LE CON D’IRÈNE de Louis Aragon (1926)
Une oeuvre sauvée in extremis de la destruction mais reniée par son auteur, qui laisse ici libre cours à un flot de libido littéraire.
Nous sommes en 1926 et Louis Aragon, 29 ans, a laissé définitivement tomber ses études de médecine pour se consacrer aux activités du groupe surréaliste, où il tient le rôle de second d’André Breton. Seulement, la poésie ne nourrit personne. Aragon signe un drôle de contrat avec le couturier et collectionneur Jacques Doucet : chaque mois, contre la somme de 1 000 francs, il lui livrera ses écrits. Aragon, dans une sorte de rage graphomane motivée par la faim, écrit une grande oeuvre intitulée La Défense de l’infini. Le Con d’Irène est le seul fragment qui en demeure aujourd’hui. Louis Aragon est à l’époque l’amant de Nancy Cunard, héritière richissime de la compagnie Cunard qui vit couler son plus beau fleuron, le Titanic. Leur liaison est houleuse. En novembre 1927, dans un accès de rage (auto)destructrice, Aragon détruit la plus grande partie (1 500 feuillets, dit-il) de La Défense de l’infini dans un hôtel de la Puerta del Sol, à Madrid – avant, quelque temps plus tard, de tenter de mettre fin à ses jours lors d’un séjour vénitien avec Nancy.
En douze chapitres, le poète écrit une oeuvre éclatée où se reflètent toutes ses contradictions. Aragon, comme ses amis surréalistes, croit à l’amour fou : contre la pornographie perverse du bourgeois (dans Le Con d’Irène, Aragon va au bordel, décrit les ébats auxquels il assiste mais avec une sorte de dégoût), l’orgasme ne trouve son point culminant que dans l’union absolue, même temporaire, entre un homme et une femme.

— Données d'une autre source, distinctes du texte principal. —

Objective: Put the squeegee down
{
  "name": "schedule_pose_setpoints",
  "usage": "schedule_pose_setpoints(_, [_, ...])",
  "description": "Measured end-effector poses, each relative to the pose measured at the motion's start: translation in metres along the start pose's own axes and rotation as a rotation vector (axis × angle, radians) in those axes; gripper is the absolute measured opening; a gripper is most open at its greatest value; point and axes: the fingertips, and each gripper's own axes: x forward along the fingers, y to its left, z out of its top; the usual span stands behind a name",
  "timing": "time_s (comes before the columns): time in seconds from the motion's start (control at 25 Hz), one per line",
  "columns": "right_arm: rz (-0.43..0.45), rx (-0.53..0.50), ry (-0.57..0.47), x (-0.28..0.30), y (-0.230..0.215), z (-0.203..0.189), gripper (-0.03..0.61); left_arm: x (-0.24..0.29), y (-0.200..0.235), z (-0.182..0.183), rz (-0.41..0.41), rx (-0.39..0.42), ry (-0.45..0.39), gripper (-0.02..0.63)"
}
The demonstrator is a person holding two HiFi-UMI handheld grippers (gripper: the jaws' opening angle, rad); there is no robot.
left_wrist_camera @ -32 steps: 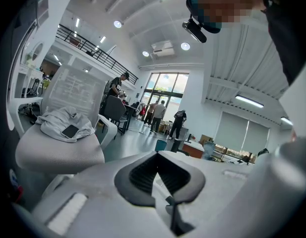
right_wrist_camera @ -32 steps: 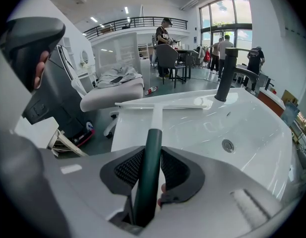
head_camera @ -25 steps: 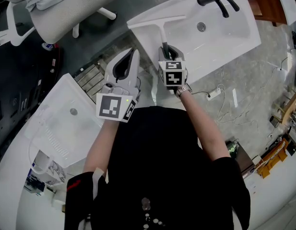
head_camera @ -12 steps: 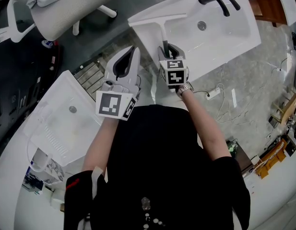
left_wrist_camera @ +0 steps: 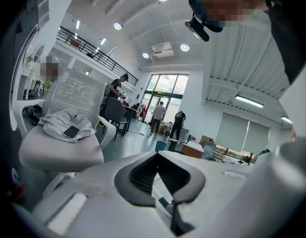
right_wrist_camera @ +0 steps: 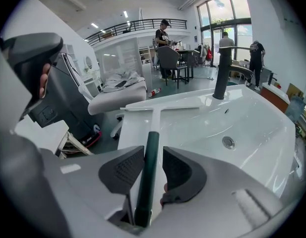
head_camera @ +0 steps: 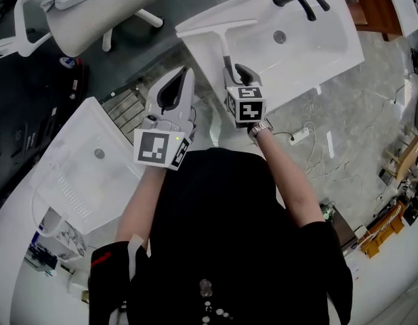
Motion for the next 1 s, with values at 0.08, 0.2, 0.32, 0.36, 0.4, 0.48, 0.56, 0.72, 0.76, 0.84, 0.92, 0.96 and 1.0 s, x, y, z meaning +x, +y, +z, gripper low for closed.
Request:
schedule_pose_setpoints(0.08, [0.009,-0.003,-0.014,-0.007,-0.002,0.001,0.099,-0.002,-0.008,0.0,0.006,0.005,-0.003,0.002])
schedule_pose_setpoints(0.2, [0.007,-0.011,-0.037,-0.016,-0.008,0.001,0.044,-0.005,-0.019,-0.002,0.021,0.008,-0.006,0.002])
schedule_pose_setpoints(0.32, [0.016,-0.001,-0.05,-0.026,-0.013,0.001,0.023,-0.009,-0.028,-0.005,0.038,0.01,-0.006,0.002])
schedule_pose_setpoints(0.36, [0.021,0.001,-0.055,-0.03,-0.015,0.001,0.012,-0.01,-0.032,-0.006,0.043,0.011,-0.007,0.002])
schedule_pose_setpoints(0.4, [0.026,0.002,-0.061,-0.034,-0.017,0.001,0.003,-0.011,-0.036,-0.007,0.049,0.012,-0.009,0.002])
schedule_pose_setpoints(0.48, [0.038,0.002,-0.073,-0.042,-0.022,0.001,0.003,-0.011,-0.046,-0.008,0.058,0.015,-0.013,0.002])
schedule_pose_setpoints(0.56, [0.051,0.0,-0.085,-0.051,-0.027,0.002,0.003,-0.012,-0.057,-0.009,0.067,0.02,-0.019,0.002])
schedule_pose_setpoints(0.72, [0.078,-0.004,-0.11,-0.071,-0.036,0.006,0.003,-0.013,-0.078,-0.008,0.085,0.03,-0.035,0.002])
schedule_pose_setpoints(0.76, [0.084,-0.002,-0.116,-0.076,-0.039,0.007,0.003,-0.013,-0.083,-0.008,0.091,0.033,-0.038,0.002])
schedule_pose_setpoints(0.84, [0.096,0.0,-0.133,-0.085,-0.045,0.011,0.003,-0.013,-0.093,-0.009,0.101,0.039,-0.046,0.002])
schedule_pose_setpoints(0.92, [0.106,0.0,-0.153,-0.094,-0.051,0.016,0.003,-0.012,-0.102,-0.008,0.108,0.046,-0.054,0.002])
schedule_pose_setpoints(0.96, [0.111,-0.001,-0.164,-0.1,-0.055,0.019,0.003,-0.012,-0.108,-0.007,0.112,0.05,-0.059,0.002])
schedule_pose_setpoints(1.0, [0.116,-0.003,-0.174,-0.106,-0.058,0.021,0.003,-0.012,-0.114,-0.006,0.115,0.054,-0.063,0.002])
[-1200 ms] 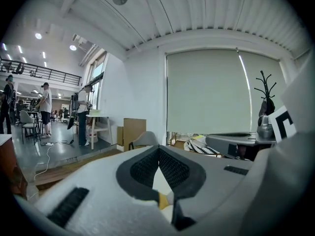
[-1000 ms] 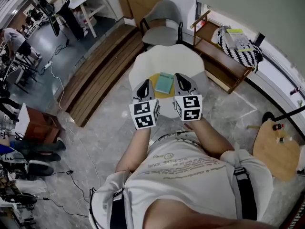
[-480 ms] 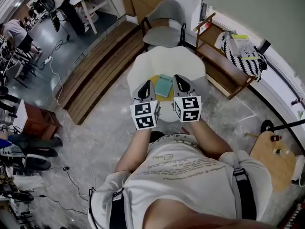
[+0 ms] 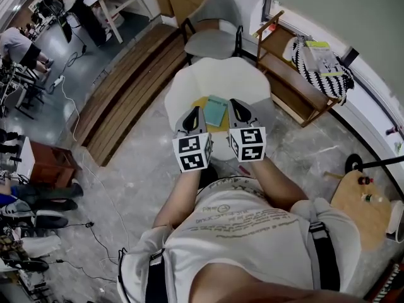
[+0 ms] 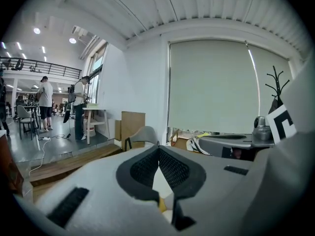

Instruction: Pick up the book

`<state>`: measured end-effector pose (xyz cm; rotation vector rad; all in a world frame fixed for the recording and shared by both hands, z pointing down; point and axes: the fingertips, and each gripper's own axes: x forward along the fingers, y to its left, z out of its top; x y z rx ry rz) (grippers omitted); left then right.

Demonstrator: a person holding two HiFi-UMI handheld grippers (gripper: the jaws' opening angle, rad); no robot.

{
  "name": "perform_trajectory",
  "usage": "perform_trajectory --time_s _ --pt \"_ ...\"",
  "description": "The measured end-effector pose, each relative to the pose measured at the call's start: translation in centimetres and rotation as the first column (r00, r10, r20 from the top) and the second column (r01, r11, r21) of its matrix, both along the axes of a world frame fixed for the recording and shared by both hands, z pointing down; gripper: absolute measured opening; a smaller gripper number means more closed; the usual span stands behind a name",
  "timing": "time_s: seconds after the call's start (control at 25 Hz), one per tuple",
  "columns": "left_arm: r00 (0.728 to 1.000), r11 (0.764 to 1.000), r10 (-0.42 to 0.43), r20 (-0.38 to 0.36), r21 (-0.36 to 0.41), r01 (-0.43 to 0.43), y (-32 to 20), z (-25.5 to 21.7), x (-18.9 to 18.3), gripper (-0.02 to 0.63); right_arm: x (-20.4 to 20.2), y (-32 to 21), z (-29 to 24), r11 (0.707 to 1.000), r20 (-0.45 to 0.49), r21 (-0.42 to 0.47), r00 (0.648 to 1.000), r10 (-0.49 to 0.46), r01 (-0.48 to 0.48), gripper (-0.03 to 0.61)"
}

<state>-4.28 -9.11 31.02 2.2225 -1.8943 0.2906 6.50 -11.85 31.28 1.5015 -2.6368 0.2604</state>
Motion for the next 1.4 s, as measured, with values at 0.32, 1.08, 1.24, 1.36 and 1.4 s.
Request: perform_trajectory --time_s 0.32,1.08,1.24,1.36,1.4 --pt "0.999 0.999 0.038 -0.007 -0.009 -0.038 -3.2 0.2 0.5 0.020 0.0 -3.1 0.2 1.000 -0.005 -0.013 1.000 0.025 -0.025 0.028" --pt "0.998 0.997 0.040 -0.054 -0.066 -0.043 -11.9 3.0 -4.7 0.020 -5.7 -11.4 2.0 0.999 -0.062 -0.038 0.998 0.002 -0.004 0.028" --pt "0.996 0.993 0.061 -0.064 -0.100 -0.068 -13.8 4.0 -5.7 0.020 -6.4 -13.0 3.0 0.997 -0.070 -0.067 0.997 0.027 -0.031 0.028" --pt "0.995 0.987 0.074 -0.073 -0.141 -0.083 -15.0 5.6 -6.2 0.020 -6.7 -14.0 4.6 0.993 -0.075 -0.103 0.996 0.045 -0.052 0.028" --pt "0.994 0.984 0.077 -0.075 -0.154 -0.088 -15.3 6.3 -6.3 0.020 -6.7 -14.3 5.2 0.991 -0.077 -0.117 0.996 0.051 -0.060 0.028"
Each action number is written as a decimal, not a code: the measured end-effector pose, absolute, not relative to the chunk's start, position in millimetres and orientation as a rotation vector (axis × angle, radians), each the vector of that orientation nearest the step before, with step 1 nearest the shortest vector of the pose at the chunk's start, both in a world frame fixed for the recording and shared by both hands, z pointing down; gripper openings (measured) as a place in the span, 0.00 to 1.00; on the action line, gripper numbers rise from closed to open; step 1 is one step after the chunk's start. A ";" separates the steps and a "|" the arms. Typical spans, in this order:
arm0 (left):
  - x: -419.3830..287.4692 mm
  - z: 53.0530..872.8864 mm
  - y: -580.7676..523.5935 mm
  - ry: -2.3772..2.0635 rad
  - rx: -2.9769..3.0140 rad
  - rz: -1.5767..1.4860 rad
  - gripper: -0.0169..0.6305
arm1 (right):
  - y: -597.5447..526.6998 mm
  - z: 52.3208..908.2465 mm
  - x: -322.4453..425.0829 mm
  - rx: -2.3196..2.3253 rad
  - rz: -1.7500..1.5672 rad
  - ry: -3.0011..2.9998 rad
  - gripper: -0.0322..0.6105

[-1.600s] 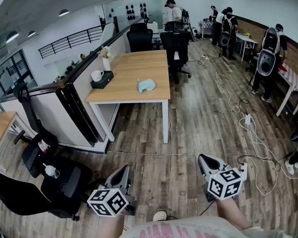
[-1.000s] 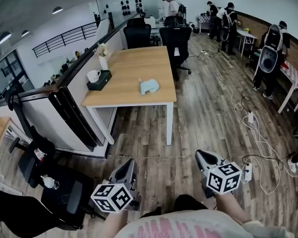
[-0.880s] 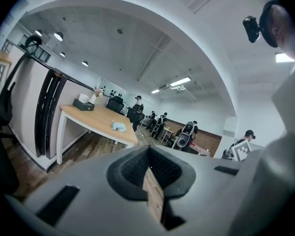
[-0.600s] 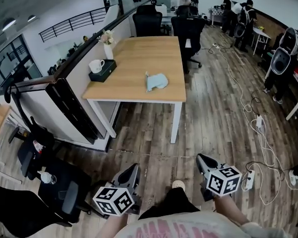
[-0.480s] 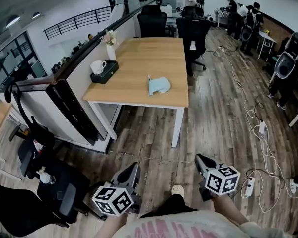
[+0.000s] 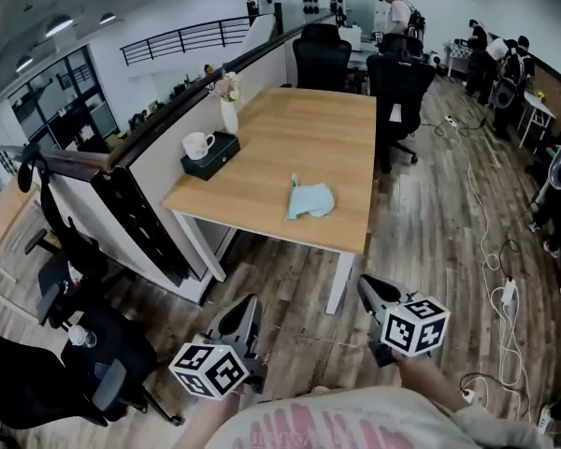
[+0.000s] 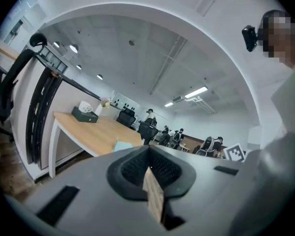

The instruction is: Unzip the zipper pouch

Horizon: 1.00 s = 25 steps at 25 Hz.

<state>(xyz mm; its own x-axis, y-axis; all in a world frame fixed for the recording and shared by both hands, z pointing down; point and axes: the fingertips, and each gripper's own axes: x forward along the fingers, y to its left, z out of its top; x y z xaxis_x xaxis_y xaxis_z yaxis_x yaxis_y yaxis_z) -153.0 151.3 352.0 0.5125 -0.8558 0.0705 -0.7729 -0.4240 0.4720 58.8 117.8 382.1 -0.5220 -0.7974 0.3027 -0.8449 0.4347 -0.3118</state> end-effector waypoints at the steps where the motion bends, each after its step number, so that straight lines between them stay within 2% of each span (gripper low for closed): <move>1: -147.6 350.7 144.9 -1.341 2.316 -0.260 0.03 | 107.7 380.7 62.6 1.462 0.649 -2.573 0.05; 15: -124.4 426.7 41.6 -1.325 2.158 -0.038 0.03 | 24.8 474.7 81.9 1.319 0.901 -2.366 0.05; 25: -151.0 421.3 -121.7 -1.303 2.194 -0.053 0.03 | -128.7 460.5 61.2 1.386 0.899 -2.359 0.05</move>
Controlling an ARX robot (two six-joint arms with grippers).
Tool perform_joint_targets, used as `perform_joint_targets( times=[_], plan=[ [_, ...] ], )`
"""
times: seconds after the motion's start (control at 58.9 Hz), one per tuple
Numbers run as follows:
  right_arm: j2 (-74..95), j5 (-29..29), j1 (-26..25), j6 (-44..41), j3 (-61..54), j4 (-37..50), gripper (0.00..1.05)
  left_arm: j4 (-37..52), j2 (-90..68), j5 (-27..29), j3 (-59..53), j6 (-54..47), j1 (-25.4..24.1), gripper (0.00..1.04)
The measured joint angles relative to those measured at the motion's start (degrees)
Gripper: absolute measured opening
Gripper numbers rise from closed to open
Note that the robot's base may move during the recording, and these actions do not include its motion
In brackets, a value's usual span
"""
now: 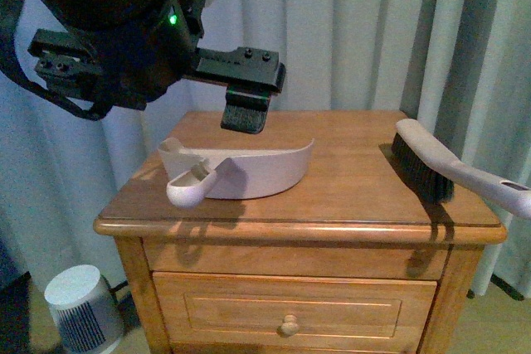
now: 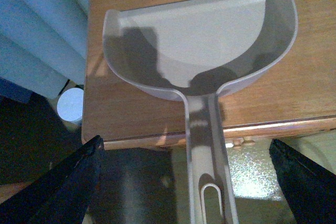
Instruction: Clean up trash
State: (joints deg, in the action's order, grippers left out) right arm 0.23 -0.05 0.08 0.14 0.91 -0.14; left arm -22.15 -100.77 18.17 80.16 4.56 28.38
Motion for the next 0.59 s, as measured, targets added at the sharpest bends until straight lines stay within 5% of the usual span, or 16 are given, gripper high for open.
perform_joint_targets(
  times=[0.594],
  plan=[
    [0.0,0.0,0.0,0.0,0.0,0.0,0.97,4.8,-7.7,-0.3,-1.3,1.8,0.3,0.97]
  ],
)
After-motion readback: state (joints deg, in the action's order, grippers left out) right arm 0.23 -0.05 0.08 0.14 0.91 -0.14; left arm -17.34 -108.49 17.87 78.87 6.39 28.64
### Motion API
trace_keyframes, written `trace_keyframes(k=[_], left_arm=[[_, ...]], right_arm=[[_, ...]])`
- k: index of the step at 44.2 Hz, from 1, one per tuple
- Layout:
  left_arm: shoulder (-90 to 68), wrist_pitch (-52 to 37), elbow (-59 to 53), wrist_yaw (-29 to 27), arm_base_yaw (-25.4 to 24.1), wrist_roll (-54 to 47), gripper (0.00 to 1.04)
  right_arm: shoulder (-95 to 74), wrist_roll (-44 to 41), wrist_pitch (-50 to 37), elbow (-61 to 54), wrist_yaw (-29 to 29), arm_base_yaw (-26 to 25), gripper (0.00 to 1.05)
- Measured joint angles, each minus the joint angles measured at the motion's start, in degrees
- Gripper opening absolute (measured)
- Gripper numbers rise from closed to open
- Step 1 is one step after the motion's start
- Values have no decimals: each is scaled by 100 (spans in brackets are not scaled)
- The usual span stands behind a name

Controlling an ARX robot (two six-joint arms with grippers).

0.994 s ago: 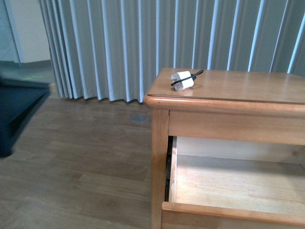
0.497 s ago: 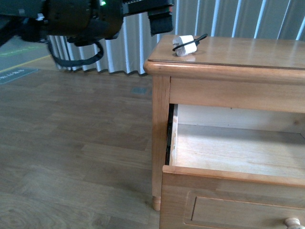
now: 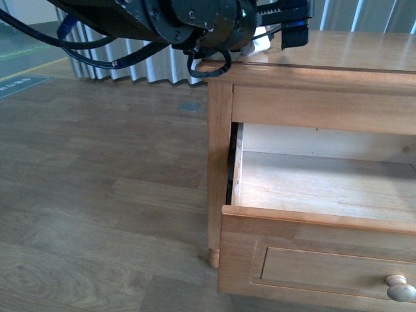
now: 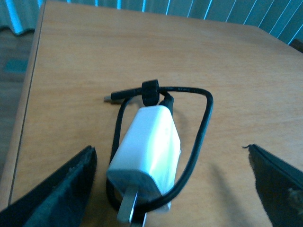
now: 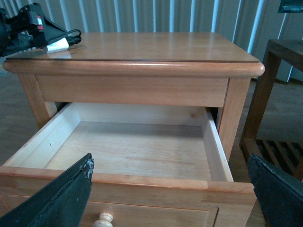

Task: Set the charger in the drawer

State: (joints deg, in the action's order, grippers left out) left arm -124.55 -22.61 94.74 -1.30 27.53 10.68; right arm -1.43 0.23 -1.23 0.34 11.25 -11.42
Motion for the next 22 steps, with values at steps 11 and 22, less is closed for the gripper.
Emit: trace_keyframes(k=[11, 22], left_arm=[[-168, 155, 271, -63, 20, 63, 63], [-153, 177, 234, -131, -31, 264, 30]], right_arm=[[0, 0, 0, 0, 0, 0, 96], [0, 0, 0, 0, 2, 0, 96]])
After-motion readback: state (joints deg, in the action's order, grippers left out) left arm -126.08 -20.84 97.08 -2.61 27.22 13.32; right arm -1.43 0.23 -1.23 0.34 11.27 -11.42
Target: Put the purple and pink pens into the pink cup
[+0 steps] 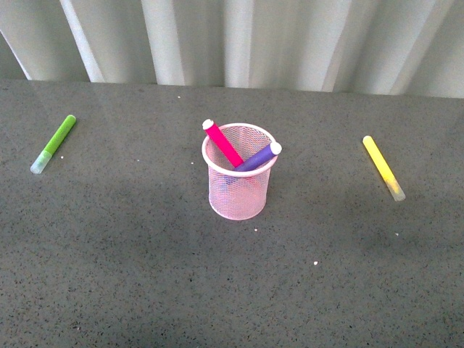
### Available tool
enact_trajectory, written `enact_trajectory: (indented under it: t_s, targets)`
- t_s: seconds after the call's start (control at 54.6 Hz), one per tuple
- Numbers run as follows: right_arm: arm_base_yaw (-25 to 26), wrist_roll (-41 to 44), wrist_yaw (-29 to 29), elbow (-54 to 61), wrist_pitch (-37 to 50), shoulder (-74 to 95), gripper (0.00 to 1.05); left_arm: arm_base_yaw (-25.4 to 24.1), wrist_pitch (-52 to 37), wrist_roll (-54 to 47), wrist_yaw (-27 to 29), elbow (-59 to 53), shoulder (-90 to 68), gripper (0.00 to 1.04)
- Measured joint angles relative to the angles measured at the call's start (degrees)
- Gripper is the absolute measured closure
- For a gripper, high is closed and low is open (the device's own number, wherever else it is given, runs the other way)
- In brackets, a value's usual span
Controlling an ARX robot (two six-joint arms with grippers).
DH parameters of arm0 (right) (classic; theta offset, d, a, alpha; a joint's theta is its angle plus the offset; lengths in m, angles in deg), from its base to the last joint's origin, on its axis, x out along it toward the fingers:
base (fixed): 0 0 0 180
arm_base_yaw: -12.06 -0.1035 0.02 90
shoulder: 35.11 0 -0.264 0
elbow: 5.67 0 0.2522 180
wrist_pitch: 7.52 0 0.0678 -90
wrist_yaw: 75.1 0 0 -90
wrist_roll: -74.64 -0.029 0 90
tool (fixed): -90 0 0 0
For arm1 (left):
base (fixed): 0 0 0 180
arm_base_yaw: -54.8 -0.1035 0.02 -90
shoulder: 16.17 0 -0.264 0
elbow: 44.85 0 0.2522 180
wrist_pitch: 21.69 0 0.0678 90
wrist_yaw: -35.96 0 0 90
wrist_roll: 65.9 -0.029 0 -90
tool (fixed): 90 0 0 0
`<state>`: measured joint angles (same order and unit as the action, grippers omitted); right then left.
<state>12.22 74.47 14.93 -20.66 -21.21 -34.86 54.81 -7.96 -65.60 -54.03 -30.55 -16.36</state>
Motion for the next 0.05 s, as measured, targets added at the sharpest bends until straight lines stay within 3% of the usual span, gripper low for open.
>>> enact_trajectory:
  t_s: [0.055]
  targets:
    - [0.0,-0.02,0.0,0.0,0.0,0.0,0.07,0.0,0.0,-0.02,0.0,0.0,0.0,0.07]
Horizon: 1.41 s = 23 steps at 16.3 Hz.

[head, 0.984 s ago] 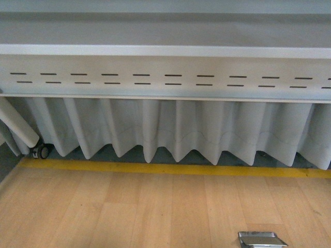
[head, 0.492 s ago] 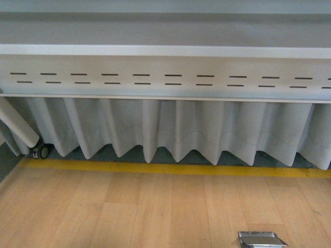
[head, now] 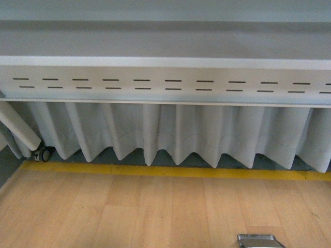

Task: Wind up and store yellow beetle toy

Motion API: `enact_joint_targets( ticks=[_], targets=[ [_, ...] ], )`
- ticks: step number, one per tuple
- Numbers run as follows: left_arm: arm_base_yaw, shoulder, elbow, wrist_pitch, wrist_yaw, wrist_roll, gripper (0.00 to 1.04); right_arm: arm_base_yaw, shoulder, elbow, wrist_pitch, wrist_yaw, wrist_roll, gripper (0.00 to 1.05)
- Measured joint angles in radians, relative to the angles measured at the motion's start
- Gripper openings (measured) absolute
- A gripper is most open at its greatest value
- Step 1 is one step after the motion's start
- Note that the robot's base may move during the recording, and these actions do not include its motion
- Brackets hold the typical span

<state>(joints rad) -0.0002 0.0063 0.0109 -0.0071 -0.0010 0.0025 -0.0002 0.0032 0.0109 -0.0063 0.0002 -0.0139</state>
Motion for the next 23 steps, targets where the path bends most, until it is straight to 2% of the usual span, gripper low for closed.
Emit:
enact_joint_targets(
  ticks=[23],
  targets=[
    [0.0, 0.0, 0.0, 0.004, 0.0, -0.003, 0.98, 0.0, 0.0, 0.0, 0.005, 0.0, 0.003, 0.98]
  ],
)
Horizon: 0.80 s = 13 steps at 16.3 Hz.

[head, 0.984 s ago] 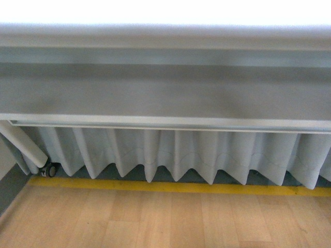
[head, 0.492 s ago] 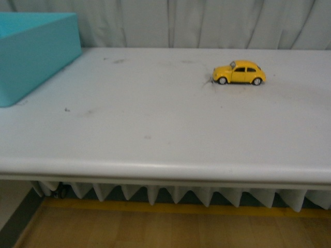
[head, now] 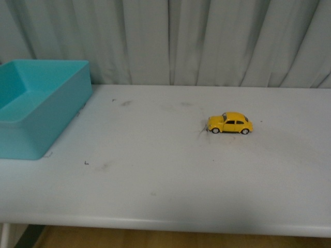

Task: Wind up and store yellow beetle toy

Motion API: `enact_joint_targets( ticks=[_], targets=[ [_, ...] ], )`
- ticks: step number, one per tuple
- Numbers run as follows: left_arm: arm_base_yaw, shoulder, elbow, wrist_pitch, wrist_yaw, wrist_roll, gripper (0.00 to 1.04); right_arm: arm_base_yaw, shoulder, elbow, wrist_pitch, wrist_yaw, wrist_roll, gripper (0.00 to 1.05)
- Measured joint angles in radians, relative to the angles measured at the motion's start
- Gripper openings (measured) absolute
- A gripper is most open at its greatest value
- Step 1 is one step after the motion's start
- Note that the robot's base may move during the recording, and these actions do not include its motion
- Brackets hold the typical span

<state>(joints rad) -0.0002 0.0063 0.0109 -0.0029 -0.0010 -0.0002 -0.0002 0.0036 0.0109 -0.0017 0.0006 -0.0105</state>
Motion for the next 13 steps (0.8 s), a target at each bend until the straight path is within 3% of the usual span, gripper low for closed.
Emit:
enact_joint_targets(
  ticks=[13],
  targets=[
    [0.0, 0.0, 0.0, 0.0, 0.0, 0.0, 0.98, 0.0, 0.0, 0.0, -0.003, 0.0, 0.0, 0.98]
  ],
)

L’érotisme est d’abord dans cette libido littéraire qui innerve le livre, une sorte de jet continu de poésie entrecoupé de stases plus romanesques. Ensuite dans ces descriptions cauchemardesques ou fascinées de la liberté sexuelle des autres, des émissions séminales du sexe d’Irène aux ébats plus ou moins incestueux et lesbiens de sa mère. Mais si Le Con d’Irène est un livre qui comporte des scènes pornographiques, rarement son auteur semble y trouver un quelconque plaisir, loin des fanfaronnades machistes de la plupart des pornographes.